The handover protocol is itself line-agnostic: the agent must preserve and pass forward the assembled context (pre-population) so the customer does not restart cold, route to the correct destination (carrier underwriter, claims, human adviser, or a mandated specialist directory), and record the handover and its trigger. Signposting (for example travel medical signposting to the MoneyHelper directory) is a specific, mandatory form of handover and must be performed whenever its conditions are met, regardless of whether the customer proceeds.
3.10 Audit and traceability
Every interaction must produce an immutable, tamper-evident record covering the inputs, every enrichment and verification call and result, each material field marked as enriched or attested, every disclosure and acknowledgement, any handover or signpost and its trigger, the authority exercised (Section 5), and the outcome. Records should be cryptographically signed and available to the carrier's compliance function, and form the shared evidence base for Consumer Duty outcomes monitoring and for detecting model drift or hallucination at the point it occurs.

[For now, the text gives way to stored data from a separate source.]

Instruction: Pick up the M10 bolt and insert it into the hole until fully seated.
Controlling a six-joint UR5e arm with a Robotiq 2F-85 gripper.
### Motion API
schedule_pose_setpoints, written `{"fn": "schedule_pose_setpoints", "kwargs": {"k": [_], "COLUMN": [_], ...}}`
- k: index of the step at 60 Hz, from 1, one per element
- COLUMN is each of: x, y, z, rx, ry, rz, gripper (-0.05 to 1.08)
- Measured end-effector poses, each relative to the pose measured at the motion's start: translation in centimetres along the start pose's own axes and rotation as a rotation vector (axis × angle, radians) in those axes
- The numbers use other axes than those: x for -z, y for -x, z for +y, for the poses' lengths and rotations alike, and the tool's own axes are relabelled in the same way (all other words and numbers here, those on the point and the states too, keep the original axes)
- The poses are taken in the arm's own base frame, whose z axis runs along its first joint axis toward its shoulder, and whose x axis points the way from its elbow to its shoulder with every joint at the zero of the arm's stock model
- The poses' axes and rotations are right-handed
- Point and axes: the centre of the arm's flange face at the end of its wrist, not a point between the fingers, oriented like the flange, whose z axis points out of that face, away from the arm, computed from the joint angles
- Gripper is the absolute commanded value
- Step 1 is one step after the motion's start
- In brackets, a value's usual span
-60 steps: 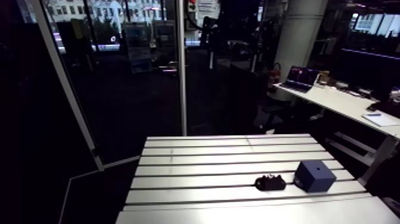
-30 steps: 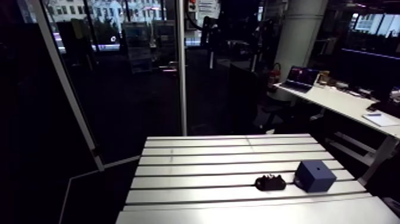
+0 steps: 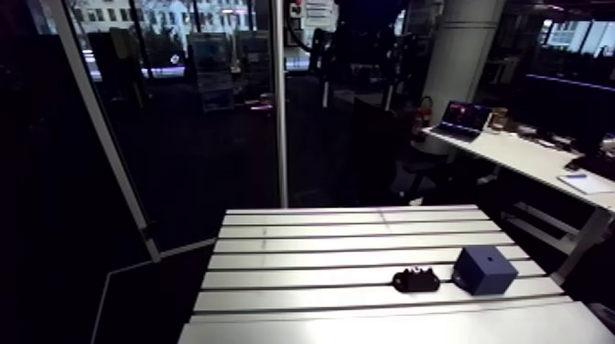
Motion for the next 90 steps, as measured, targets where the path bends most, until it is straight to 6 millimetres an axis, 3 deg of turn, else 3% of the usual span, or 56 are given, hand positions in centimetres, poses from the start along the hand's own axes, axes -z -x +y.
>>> {"fn": "schedule_pose_setpoints", "kwargs": {"k": [22,38,53,68,90], "x": [-1.1,-3.2,-6.9,-11.1,-15.2], "y": [-0.7,-1.8,-2.2,-2.0,-2.2], "z": [1.1,4.6,7.7,9.2,11.1], "rx": [0.077,0.076,0.067,0.078,0.078], "ry": [0.032,0.058,0.053,0.035,0.028], "rz": [0.005,0.020,0.026,0.025,0.006], "gripper": [0.01,0.01,0.01,0.01,0.01]}}
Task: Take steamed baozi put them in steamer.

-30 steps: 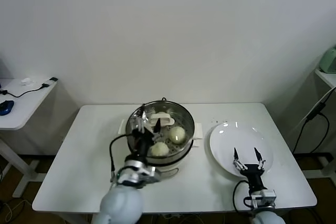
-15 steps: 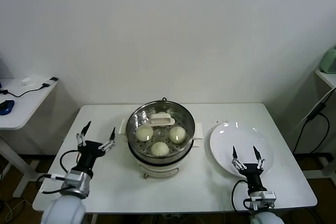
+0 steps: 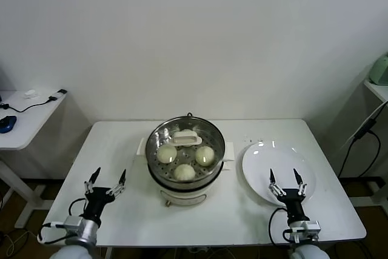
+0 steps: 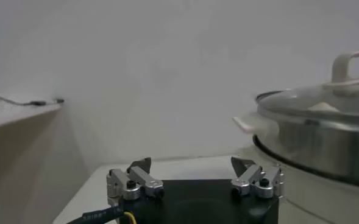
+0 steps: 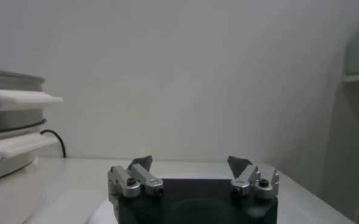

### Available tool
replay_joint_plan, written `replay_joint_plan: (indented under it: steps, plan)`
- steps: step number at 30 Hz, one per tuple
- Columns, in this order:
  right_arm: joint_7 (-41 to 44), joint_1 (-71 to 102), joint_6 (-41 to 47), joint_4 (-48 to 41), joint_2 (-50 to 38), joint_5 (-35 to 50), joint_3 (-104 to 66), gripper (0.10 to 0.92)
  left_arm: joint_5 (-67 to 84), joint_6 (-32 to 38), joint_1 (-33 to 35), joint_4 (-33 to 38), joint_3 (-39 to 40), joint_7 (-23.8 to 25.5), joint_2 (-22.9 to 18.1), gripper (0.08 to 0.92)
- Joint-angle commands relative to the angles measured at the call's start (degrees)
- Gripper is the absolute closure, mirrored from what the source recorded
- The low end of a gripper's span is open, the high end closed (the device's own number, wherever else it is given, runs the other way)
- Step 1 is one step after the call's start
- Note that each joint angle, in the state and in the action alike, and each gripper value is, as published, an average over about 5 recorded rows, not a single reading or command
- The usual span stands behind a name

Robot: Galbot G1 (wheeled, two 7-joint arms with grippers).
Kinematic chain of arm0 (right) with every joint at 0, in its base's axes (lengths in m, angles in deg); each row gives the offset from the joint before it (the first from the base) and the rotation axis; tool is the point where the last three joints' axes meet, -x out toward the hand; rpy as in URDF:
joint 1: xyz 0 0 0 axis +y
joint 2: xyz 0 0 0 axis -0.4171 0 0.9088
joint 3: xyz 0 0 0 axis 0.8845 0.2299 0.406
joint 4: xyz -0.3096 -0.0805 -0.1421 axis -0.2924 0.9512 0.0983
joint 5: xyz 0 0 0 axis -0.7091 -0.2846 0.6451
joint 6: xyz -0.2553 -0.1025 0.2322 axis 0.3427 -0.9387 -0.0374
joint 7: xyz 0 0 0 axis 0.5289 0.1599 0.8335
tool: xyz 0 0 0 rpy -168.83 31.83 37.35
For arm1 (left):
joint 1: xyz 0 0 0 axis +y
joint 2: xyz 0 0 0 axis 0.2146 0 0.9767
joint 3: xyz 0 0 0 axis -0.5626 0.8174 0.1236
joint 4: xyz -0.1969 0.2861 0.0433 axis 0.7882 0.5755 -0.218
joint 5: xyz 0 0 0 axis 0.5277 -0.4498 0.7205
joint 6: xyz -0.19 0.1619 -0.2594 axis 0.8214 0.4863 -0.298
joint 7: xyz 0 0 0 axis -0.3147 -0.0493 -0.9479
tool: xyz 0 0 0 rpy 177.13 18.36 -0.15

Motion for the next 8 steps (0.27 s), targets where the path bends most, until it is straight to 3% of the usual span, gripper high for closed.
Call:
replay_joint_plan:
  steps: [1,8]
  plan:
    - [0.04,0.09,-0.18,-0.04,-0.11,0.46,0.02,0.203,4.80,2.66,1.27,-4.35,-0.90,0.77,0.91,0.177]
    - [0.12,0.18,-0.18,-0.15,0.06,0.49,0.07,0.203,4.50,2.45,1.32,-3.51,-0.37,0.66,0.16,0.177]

4. Design principles (shared)
Two principles underpin the patterns and are stated once here for all standards. Carrier-agnostic by construction: the agent speaks one canonical schema, aligned to Polaris code lists; each carrier maps once. Look up, do not ask: the agent establishes facts from authoritative enrichment keyed off canonical identifiers and asks the customer only for what cannot be retrieved or must be attested.
5. Relationship to consent and authority
Behaving correctly is necessary but not sufficient. An agent must also be authorised to act, and that authority is defined in the companion Consent, Authority and Scopes Standard. That standard sets out the risk class that attaches to each action (read, quote, transact, claim), the scoped and capped authority an agent must hold before it can change a contract or move money, the confirmation required at the point of action, how an agent's identity is established, and how a customer revokes what they have granted.
The two standards compose. Wherever a pattern in this document depends on authority, for example before a bind, that requirement is met by conforming to the Consent, Authority and Scopes Standard. A complete implementation conforms to both: this standard governs how an agent behaves, the other governs what it is permitted to do.
6. Open questions
- Whether the advice-versus-information boundary should be defined entirely here or split, with an advised-mode profile as a separate standard.
- The exact normative threshold for "low-confidence" enrichment that triggers a flag under Section 3.6.
- How vulnerability detection is operationalised across surfaces without over-reaching into clinical judgement.
- Whether provenance metadata should be exposed to the customer on request as a transparency feature.
Published as an open standard. Marrow stewards the drafting but does not assert proprietary control over the interface; the compliance, enrichment, and audit implementations behind it are separate. Carriers, agent platforms, and regulators are invited to adopt, critique, and co-author future versions.